## WHAT IS REQUIRED
Go through the listing below. Copy each line that has the string "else".
┌────────
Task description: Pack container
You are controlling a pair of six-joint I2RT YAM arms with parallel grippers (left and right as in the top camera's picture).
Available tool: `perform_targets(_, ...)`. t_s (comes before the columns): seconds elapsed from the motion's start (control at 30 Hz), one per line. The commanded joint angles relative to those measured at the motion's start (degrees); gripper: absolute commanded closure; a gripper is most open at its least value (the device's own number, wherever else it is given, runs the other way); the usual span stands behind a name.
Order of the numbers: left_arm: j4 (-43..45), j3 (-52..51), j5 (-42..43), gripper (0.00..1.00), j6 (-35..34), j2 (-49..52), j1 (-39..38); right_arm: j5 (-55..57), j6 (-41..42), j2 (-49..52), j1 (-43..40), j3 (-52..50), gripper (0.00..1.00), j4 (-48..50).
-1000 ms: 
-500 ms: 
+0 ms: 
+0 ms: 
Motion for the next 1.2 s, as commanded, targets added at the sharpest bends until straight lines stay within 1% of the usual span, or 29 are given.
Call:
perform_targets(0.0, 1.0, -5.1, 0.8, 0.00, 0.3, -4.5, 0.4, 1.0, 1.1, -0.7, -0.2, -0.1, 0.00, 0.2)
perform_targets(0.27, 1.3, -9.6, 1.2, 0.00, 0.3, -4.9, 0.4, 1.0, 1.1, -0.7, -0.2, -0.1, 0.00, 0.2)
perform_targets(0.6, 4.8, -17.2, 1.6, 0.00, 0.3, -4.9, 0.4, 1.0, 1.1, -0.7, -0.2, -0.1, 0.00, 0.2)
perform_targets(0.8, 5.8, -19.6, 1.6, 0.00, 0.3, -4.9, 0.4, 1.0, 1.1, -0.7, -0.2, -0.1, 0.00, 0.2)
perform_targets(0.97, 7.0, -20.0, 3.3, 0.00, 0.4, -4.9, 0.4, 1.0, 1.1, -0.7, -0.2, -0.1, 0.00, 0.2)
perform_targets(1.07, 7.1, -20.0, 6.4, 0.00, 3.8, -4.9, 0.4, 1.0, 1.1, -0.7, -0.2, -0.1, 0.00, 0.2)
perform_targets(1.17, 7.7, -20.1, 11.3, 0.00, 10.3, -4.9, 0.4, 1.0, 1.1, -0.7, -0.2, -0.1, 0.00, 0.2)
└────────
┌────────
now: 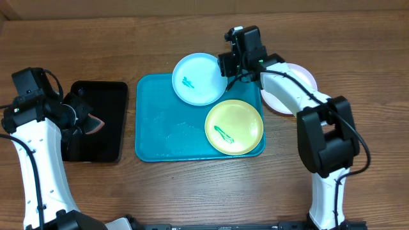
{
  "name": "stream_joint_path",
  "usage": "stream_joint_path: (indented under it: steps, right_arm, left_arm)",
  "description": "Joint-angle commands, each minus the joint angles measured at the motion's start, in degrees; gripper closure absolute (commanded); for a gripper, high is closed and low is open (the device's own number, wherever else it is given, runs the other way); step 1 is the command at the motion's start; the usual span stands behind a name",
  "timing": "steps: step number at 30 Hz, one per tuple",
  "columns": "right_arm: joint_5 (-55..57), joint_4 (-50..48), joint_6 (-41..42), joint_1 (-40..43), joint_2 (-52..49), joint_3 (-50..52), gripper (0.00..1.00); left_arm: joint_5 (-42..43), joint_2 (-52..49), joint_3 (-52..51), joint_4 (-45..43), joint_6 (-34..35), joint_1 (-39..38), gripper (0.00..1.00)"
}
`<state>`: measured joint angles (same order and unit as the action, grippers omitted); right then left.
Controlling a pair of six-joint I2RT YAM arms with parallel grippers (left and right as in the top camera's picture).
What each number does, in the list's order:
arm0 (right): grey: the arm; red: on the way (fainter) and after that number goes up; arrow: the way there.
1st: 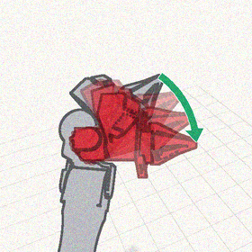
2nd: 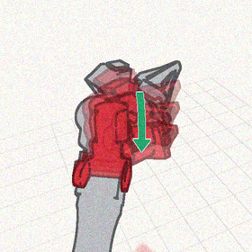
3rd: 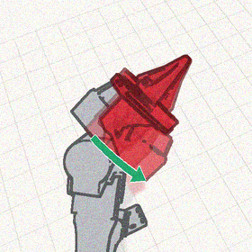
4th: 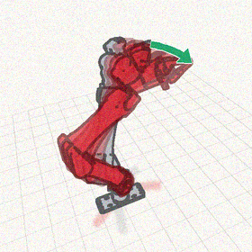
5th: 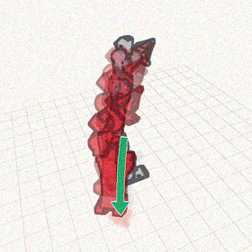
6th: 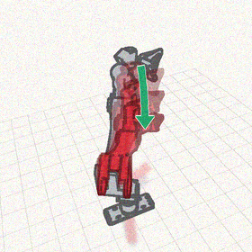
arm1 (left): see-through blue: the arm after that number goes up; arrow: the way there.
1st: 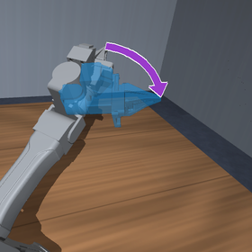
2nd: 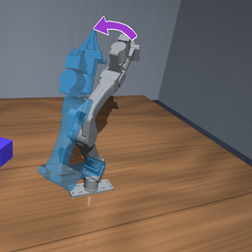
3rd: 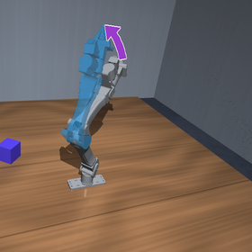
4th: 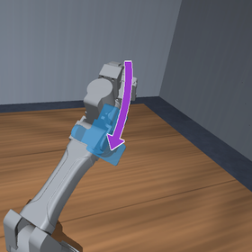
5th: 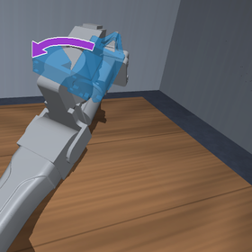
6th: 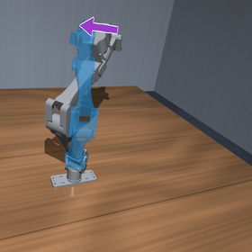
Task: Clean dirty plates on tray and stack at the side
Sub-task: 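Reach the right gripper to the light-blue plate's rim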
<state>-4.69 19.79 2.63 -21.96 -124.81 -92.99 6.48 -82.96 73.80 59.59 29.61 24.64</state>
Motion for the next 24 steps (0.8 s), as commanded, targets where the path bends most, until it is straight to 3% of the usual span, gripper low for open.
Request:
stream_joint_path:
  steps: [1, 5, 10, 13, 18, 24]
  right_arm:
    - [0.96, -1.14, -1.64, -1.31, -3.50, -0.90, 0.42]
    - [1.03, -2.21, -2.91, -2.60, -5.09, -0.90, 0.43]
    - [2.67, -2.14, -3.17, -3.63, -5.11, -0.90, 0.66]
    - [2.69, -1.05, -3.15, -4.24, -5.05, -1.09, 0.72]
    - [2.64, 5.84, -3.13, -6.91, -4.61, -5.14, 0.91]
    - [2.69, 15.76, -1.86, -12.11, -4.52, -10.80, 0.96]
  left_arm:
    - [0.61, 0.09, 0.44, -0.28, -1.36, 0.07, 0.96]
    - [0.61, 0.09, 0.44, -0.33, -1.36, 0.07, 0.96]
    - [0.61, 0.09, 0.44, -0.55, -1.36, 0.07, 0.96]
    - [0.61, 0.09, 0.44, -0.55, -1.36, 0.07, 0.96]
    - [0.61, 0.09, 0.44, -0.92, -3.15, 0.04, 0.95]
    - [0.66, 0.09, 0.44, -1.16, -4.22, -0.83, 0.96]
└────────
## ANSWER TO THIS EXERCISE
Available tool: `perform_targets(_, ...)`. t_s (comes before the columns): seconds elapsed from the motion's start (control at 30 Hz), one per line. The commanded joint angles relative to those measured at the motion's start (degrees); gripper: absolute commanded closure; a gripper is most open at its least value (the device's own number, wherever else it is given, runs the other way); the usual span stands behind a name.
  "description": "Joint-angle commands, each minus the joint angles measured at the motion's start, in degrees; gripper closure absolute (commanded); for a gripper, high is closed and low is open (the device's own number, wherever else it is given, runs the other way); step 1 is the command at the motion's start; the usual span stands behind a name",

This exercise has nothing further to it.